Fellow’s Report: Exploring the Near and Far Sides of the Collection

Tracy Stuber
George Eastman Museum
6 min readJan 1, 2019

2019 marks fifty years since the Apollo 11 spaceflight landed the first men on the moon. The next History of Photography rotation, which opens this coming Spring, will celebrate this anniversary by taking the moon as its subject. As part of my fellowship, I am co-curating the installation with three graduate students in the Photographic Preservation and Collections Management Program and Lisa Hostetler, our curator in charge of the Department of Photography.

In putting together the rotation, our goal is use to the collection to demonstrate different ways people have thought about the moon, both as an astronomical object and a cultural object. In my experience so far, however, the moon has also taught me a lot about the Eastman Museum’s collections. Like the moon, these collections can be seen as having a near side and a far side. The near side is one we can see every day and one for which we’ll have to take a trip. In this post, I’ll take you on my trip and share what I discovered along the way.

The Near Side

First, the near side: our digitized collections. This side of our collections is always accessible and always in motion. In 2016, we made more than 250,000 of our collection objects available online, and since then our database has grown to over 315,000 entries.* Searchable and sortable by artist, year, medium, and other terms, this database is a great starting point for seeing what’s in the collection.

Step 1: Search for “moon.” Seems like a good place to start.

A search for “moon” returns 308 entries: 257 from the Photography Collection, 47 from Moving Image, and 3 from the Eastman Legacy Collection.

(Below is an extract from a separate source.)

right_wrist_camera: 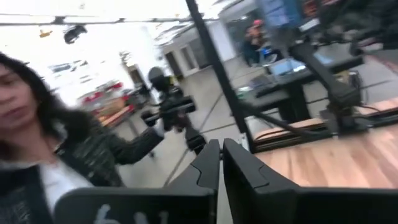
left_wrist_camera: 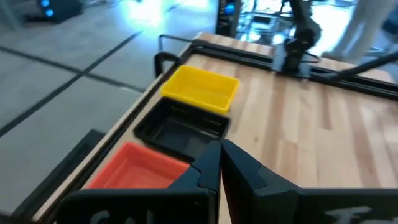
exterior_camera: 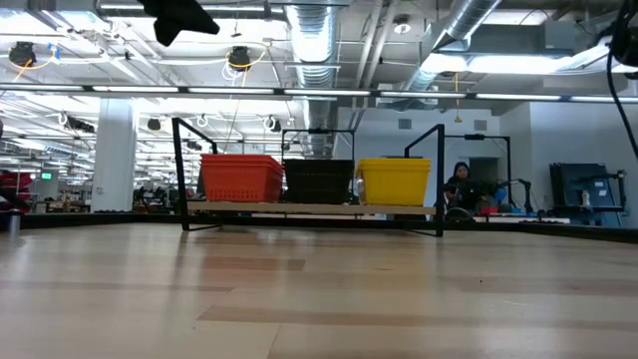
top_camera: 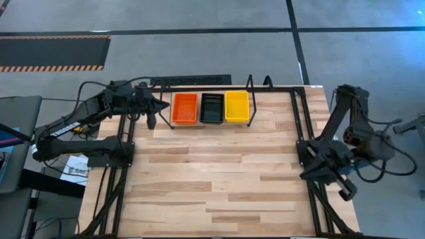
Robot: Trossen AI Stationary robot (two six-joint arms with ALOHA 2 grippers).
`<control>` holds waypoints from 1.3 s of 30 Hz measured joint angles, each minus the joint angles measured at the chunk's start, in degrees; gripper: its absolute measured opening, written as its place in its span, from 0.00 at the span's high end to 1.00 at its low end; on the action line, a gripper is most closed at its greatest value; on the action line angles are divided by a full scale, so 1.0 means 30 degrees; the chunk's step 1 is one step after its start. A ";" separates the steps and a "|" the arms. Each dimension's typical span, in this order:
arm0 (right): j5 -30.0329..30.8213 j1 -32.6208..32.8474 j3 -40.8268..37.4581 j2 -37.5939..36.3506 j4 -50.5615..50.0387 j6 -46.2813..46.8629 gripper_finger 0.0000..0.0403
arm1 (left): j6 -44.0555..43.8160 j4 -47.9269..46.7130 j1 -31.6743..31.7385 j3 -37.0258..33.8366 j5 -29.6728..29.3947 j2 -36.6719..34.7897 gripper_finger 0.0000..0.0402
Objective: Stack baskets on shelf by color
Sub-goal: Return to Home Position
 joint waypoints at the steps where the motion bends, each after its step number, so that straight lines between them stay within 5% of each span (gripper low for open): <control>1: -0.0173 0.0121 0.0003 -0.0173 -0.0303 0.0007 0.89 | -0.0231 -0.0122 0.0000 0.0000 -0.0232 0.0000 1.00; 8: -0.0392 -0.0160 -0.0004 -0.1130 -0.1083 0.0052 0.88 | -0.0207 -0.1028 0.0000 0.0000 -0.1009 0.0000 1.00; 12: -0.6155 -0.2177 0.0003 -0.2668 -0.2697 -0.0788 0.87 | 0.0680 -0.1358 -0.0007 0.0000 -0.0365 0.0000 1.00; 20: -1.7449 -0.9819 -0.0004 -0.4258 -0.5758 -0.2698 0.87 | 0.1428 -0.1280 -0.0015 0.0000 0.0675 0.0000 1.00; 26: -1.8607 -1.5614 -0.0055 -0.4774 -1.0771 -0.2472 0.87 | 0.2337 -0.1168 -0.0016 0.0000 0.1608 0.0007 1.00; 35: -2.4081 -2.2589 -0.0726 -0.4025 -0.9311 -0.7051 0.87 | 0.3100 -0.0378 -0.0015 0.0000 0.1576 0.0007 1.00; 39: -2.9663 -2.5892 -0.2918 -0.2761 -0.4766 -0.7343 0.87 | 0.3143 -0.0303 -0.0015 0.0000 0.1692 0.0007 1.00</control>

That means out of ~315,000 objects, 0.1% have “moon” in their title, description, or terms.

Here’s just a sample of what our results look like: scattered images and a lot of gray squares. By clicking “Filter” and checking the box for “Image Available,” we can get a better view.

Step 2: Filter for images.

Now let’s see what we’re looking at. Of the 308 objects, 142 have images, and they’re all in the Photography Collection. Within these results, we can spot some groups of objects. 67 of the 142 items, so almost half, are transparencies. Specifically, most of them are glass-mounted lantern slides. The Victoria & Albert Museum has a great video about lantern slides if you’re unfamiliar with them, but in short, these pre-cinema images were designed to be projected, both as entertainment and education.

For a variety of technical and conservation reasons (ask me in the comments!), lantern slides are difficult to exhibit, especially since many of them were moved and animated during projection. That means we can maybe include one in the show — which shouldn’t stop you from browsing their digitized images, of course.

Now we’re down to 74 items, about one-third (27) of which are stereographs of the moon. From crescent to full, these images attest to the popular appeal of the lunar theme in the mid-to-late 19th century. At a moment when the idea of traveling to the moon — let alone landing on it !— was unimaginable, these three-dimensional images were a way to get up close and personal with our local satellite. Taken together, these stereographs could be an exhibition in themselves!

The remaining group of 47 photographs contains some definite possibilities. I don’t think we can get away with a moon-related exhibition without including Ansel Adams, so his Moon, Television Aerial, Haliahala, Hawaiica (1953) is a good sign. But we have 431 Adams-related collection objects — there have got to be a lot more moons in there.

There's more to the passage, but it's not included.